Task input -
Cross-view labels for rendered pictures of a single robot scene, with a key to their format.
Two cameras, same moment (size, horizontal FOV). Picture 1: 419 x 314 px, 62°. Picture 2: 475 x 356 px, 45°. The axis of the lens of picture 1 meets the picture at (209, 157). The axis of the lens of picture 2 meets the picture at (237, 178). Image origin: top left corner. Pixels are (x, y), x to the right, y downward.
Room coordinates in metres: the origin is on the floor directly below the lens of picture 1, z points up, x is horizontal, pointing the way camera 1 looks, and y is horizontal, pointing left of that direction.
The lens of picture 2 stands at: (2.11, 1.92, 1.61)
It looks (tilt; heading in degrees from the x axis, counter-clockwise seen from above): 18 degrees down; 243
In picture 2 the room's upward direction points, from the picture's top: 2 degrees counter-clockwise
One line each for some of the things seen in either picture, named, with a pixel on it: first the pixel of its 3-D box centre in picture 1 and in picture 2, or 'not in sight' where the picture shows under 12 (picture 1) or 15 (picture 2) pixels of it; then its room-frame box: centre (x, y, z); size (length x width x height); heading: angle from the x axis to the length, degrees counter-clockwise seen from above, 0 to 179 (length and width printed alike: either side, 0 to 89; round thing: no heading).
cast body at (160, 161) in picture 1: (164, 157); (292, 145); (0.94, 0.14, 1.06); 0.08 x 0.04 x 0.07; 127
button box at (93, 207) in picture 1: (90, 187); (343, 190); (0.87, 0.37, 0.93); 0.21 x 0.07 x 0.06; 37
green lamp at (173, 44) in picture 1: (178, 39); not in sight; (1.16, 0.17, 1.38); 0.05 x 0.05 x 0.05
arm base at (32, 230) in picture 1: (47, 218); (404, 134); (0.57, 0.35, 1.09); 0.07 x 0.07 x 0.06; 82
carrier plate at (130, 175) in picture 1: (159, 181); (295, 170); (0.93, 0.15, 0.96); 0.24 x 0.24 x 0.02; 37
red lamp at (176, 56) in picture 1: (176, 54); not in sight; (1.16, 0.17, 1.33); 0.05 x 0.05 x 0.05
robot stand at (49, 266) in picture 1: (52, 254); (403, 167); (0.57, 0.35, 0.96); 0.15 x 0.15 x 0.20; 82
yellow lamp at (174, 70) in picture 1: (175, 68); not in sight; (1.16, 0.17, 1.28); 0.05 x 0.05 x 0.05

Task to carry out -
Only one span is to be repeated: the line with "robot stand at" through the final line of the entries above, word for word.

Solution to this problem -
robot stand at (49, 266) in picture 1: (52, 254); (403, 167); (0.57, 0.35, 0.96); 0.15 x 0.15 x 0.20; 82
yellow lamp at (174, 70) in picture 1: (175, 68); not in sight; (1.16, 0.17, 1.28); 0.05 x 0.05 x 0.05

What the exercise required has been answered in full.